A couple of small details. This is how I routed the cables to the Rohloff (always a little tricky):

The wire guides are cut up and bent pieces of a spoke. I liked them better than the commercial guides that I could find. Running the cables over the bottom bracket and then around the inside of the chainstay gave me a much nicer cable run than under the bottom bracket (which is very large on this bike).

Tire and crank clearance came out just about perfectly. A 2″ or 52mm knobby fits and so do my lowish Q-Factor Ritchey cranks.

I removed the big ugly Rohloff sticker from the hub (now that my warranty is expired):

It weighs 30# as shown.

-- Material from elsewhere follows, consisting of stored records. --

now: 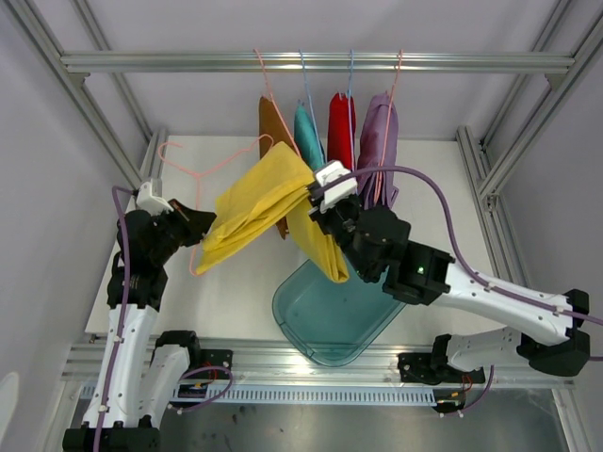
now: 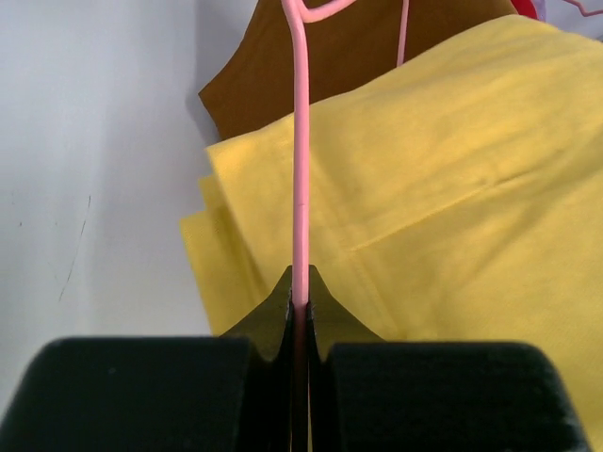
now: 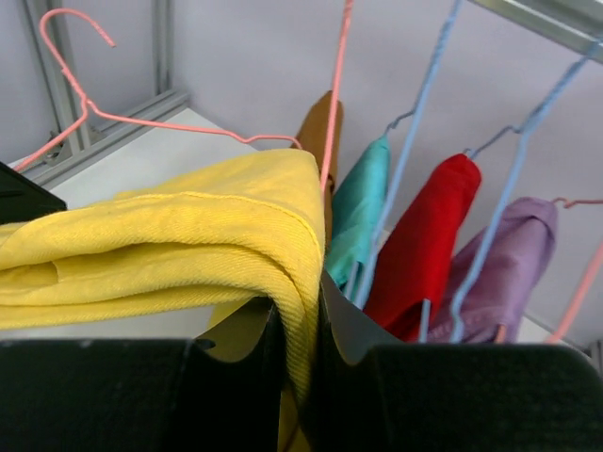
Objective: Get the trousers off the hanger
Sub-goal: Remove the trousers from the hanger, then place the trousers in the bin.
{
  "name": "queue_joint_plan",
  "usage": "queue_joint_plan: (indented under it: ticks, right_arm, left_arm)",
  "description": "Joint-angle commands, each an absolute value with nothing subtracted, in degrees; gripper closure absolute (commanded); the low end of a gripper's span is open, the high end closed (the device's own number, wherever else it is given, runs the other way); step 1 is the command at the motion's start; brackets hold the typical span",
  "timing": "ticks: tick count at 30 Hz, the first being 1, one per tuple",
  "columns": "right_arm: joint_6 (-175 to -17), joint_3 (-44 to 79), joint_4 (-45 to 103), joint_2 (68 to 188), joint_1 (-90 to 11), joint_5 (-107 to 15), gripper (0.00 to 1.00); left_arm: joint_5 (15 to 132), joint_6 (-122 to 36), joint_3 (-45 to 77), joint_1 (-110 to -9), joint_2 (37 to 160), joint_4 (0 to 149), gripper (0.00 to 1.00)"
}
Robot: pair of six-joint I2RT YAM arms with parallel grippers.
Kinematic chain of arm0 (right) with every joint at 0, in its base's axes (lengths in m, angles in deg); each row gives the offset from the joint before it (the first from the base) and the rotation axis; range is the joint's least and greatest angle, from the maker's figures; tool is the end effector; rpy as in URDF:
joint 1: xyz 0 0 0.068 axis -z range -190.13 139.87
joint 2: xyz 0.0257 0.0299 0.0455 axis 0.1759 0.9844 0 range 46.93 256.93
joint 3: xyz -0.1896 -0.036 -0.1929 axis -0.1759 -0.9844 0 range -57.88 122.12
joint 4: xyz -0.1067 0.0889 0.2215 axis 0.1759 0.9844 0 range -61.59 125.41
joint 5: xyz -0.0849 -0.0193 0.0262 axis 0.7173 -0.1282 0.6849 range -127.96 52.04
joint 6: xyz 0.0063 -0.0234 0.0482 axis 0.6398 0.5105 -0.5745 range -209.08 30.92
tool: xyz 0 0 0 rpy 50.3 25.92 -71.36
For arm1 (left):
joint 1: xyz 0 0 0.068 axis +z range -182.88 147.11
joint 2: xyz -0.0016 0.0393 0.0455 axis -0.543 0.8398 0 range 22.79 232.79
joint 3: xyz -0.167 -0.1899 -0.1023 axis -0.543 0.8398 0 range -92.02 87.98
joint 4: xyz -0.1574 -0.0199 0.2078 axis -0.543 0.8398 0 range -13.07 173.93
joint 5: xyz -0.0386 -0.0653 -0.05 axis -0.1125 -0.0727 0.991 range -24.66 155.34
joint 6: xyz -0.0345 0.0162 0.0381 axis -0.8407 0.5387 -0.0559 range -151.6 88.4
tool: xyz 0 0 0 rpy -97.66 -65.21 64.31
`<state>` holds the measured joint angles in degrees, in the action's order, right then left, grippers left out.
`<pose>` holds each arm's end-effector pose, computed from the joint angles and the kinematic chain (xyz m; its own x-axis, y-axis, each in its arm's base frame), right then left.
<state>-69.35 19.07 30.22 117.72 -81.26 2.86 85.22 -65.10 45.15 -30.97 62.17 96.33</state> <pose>0.1097 0.2488 0.4565 0.1937 -0.2232 -0.9553 -0.4673 0.8352 -0.2899 0.1605 -0.0068 0.3261 -0.3921 -0.5325 -0.7502 0.0946 0.7878 -0.6086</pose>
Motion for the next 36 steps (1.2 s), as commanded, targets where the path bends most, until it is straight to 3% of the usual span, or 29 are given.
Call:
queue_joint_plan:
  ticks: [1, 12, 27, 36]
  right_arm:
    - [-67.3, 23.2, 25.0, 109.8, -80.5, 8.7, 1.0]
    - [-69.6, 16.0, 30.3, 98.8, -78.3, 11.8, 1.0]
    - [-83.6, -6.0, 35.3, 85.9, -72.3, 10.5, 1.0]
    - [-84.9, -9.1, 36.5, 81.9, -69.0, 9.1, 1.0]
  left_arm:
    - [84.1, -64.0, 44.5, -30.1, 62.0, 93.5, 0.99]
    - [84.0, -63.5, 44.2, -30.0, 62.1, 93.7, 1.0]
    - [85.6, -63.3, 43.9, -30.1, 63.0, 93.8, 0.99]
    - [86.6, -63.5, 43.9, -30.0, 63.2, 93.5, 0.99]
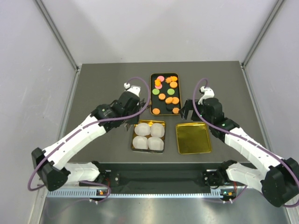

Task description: Pack the cookies

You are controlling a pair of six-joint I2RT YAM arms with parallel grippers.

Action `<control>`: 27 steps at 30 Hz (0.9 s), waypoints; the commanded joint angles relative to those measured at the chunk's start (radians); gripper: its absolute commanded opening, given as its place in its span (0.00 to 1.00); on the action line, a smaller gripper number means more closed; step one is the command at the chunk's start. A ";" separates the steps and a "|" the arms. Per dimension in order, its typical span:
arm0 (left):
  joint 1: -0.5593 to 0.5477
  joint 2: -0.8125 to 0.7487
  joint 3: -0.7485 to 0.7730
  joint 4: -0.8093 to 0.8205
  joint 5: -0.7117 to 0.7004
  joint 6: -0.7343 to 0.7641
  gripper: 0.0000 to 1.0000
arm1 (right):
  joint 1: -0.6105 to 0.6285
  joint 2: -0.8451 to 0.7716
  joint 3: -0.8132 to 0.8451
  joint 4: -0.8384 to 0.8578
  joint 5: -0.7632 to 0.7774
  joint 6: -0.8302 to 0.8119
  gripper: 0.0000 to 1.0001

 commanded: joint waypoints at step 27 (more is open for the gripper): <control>-0.007 -0.236 -0.271 -0.084 0.170 -0.094 0.40 | -0.003 0.047 0.029 0.012 -0.015 -0.023 1.00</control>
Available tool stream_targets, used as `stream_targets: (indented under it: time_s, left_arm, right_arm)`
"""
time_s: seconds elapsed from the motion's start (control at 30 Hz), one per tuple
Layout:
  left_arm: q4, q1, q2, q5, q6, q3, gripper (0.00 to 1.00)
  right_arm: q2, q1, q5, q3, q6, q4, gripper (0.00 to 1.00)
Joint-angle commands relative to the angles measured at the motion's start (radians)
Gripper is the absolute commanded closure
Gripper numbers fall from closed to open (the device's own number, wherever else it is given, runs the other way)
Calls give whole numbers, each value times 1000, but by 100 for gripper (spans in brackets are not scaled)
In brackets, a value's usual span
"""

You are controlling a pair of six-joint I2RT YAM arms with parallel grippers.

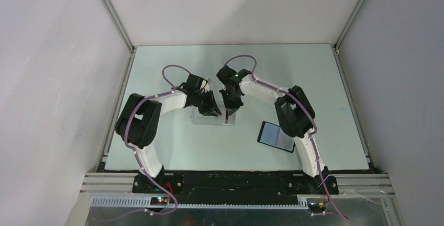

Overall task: Put the credit cards into the card holder
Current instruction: Pick up the credit card from the storage box.

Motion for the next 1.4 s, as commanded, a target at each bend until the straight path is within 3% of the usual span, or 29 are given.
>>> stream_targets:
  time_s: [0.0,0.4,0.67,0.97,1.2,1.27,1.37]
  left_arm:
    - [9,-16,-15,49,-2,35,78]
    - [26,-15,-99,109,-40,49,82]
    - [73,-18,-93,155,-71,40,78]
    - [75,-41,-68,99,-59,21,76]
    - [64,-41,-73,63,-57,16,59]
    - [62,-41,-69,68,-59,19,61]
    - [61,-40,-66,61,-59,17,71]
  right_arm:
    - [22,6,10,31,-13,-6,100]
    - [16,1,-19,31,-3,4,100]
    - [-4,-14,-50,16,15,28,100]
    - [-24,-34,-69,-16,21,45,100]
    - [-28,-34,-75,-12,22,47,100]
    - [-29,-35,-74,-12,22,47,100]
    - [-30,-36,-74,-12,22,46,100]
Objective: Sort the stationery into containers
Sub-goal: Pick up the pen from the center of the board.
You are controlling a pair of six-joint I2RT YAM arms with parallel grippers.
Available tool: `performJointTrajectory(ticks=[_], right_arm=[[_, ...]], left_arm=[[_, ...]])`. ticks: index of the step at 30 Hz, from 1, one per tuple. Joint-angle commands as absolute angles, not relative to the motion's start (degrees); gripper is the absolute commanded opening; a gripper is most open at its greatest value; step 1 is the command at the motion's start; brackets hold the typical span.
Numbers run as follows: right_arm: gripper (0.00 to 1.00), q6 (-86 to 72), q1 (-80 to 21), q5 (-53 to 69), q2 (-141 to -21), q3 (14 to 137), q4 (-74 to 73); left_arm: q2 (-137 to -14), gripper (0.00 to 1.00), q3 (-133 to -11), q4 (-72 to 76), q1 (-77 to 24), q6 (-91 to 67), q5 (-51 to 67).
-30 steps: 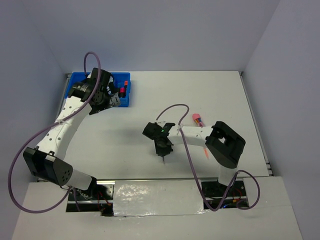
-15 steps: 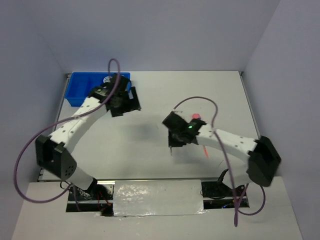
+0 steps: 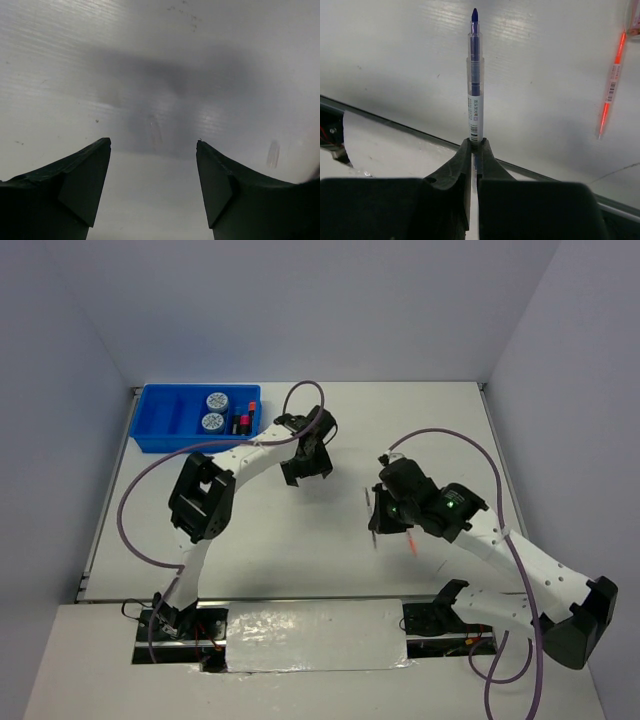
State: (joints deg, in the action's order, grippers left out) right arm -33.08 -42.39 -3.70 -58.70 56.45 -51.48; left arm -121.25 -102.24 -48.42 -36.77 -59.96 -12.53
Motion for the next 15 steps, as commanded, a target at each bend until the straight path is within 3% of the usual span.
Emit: performJointTrajectory(ticks=[1,3,10,11,15], right_arm=[[0.00,-31.03,-42.63,-1.94,-55.11,55.99,-53.35],[0.00,-30.24,-42.54,-1.41,-54.76,55.55,-53.44],[0.00,-27.95,-42.63,-0.97,-53.88,54.14,-52.30],[0.00,-27.34,-42.54,-0.88,-54.05,54.14,-52.03],[0.00,-25.67,-42.54,-0.62,-55.37,54.49,-51.77]], left_arm=[[-124.36,0.81,-106.34,-51.59,-37.09,-64.15,-15.12],[-125.94,0.75,-106.96,-52.56,-37.27,-64.95,-15.38],[-128.05,0.72,-106.08,-52.20,-38.32,-67.23,-14.94],[-128.58,0.65,-106.26,-52.29,-38.49,-67.41,-14.77],[-129.46,0.62,-106.70,-52.38,-39.55,-68.99,-14.41]])
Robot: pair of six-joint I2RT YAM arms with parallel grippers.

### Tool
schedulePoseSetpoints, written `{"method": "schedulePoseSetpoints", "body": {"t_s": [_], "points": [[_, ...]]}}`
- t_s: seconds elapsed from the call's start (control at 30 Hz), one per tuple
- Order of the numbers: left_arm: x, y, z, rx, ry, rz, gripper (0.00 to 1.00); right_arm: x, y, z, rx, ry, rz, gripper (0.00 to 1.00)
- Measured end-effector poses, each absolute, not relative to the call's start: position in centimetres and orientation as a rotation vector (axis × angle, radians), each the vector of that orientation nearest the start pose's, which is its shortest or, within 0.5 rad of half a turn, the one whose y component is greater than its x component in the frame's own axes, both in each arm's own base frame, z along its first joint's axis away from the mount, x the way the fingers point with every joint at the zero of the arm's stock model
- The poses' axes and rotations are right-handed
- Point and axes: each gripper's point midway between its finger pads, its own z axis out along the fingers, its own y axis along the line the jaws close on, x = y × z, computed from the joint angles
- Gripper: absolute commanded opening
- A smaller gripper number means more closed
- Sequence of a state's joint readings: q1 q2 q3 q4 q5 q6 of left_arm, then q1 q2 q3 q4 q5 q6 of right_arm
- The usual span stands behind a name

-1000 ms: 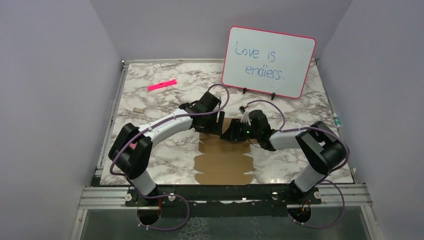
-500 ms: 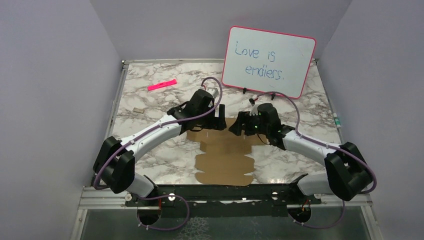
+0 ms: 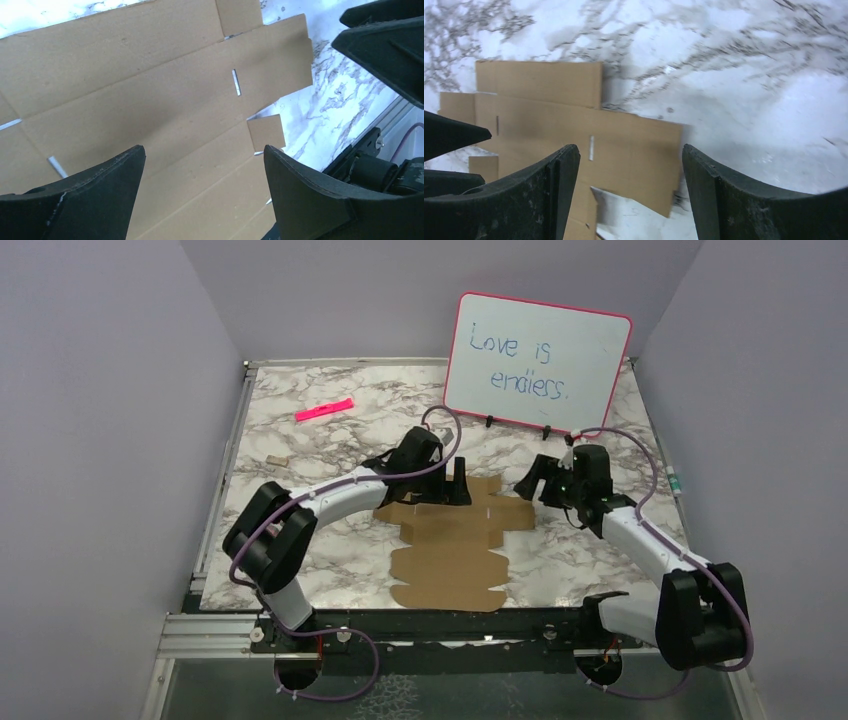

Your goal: Fold the paper box

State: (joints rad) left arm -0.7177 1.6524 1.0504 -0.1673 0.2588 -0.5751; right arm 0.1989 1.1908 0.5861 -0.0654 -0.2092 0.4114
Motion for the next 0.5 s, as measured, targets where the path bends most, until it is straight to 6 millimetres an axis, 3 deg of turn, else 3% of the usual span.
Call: {"method": "schedulePoseSetpoints", "body": {"t_s": [0.13,0.4,0.5], "points": [[27.7,-33.5,7.7,0.318,2.519,-0.912,0.89,29.7,10.1,7.0,0.187,2.328,0.568,0.80],[27.4,-33.9,5.2,0.320,2.559,-0.928,0.89,27.1,11.6,4.0,0.185,2.432,0.699,0.80],[27.4,-34.0,5.1,0.310,2.555,-0.944,0.89,26.8,12.2,3.9,0.177,2.429,0.756,0.80]]}}
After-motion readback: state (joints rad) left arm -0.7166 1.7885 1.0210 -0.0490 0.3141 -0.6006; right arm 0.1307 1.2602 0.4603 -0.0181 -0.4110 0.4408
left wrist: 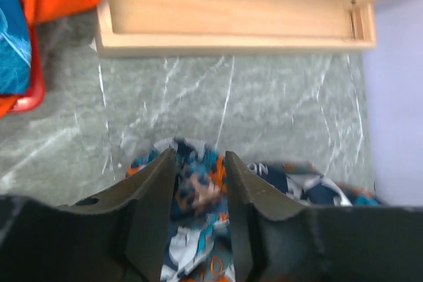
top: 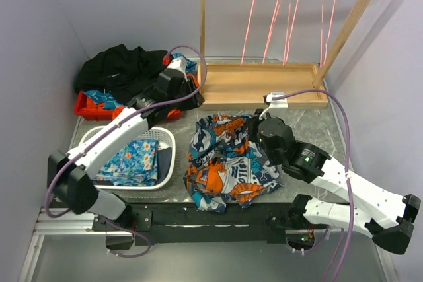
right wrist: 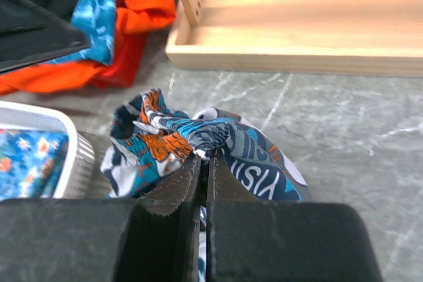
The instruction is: Place the shorts on the hanger
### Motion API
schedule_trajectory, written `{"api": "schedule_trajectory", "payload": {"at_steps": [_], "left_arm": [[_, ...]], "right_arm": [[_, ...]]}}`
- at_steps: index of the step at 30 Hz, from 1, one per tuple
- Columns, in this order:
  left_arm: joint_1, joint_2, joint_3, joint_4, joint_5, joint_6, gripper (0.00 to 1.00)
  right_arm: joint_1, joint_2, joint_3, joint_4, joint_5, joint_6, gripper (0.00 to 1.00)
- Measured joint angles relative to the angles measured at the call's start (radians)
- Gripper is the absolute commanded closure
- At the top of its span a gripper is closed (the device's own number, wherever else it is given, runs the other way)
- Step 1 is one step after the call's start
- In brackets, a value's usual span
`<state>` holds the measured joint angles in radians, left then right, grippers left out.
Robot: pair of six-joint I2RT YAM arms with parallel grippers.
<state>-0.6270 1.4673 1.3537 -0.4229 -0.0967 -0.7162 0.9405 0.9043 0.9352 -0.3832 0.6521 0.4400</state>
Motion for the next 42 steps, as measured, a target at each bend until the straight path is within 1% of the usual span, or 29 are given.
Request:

A little chunky, but not too bad fora Rohloff’d bike with fenders, racks, pump, water bottle cages, etc.

I’ve named it Gifford in honor of Gifford Pinchot, since I expect that this bike will spend a good amount of time (and the most enjoyable time) in National Forest lands.

Brief set of geometry specs:

  • 55cm seat tube (actual), 58.5cm (virtual)
  • 57cm top tube (actual), 58cm (virtual)
  • 5 degree top tube angle
  • 73 degree head tube angle
  • 72 degree seat tube angle
  • 60mm fork offset, for a hair under 40mm in trail
  • 44.5cm chainstays
  • 9/6/9 True Temper Verus main frame tubing, Dedacciai COM12.5 fork blades,Nova Cycles bent/ovalized chainstays
  • Rohloff hub
  • Easton Eccentric bottom bracket
  • It will get a Schmidt 20R front hub,but right now it has a Shimano DH-3N70
  • Shimano BR-R550 Canti brakes
  • Grand Bois Hetre tires with Velo-Orange 52mm wide fenders OR
  • Pacenti Quasi-Moto knobby tires with no fenders


  1. rory says:

    this looks awesome.

    to do list addition:

  2. micah says:

    Looks great! I”ve been folowing along and am most impressed. You may look into some of fishing tackle catalogs for fly-rod guides as a cable routing option. The steel guides come in lots of sizes and have a nice twist to them. Some of them are a spring steel so may take a good bashing and bounce back.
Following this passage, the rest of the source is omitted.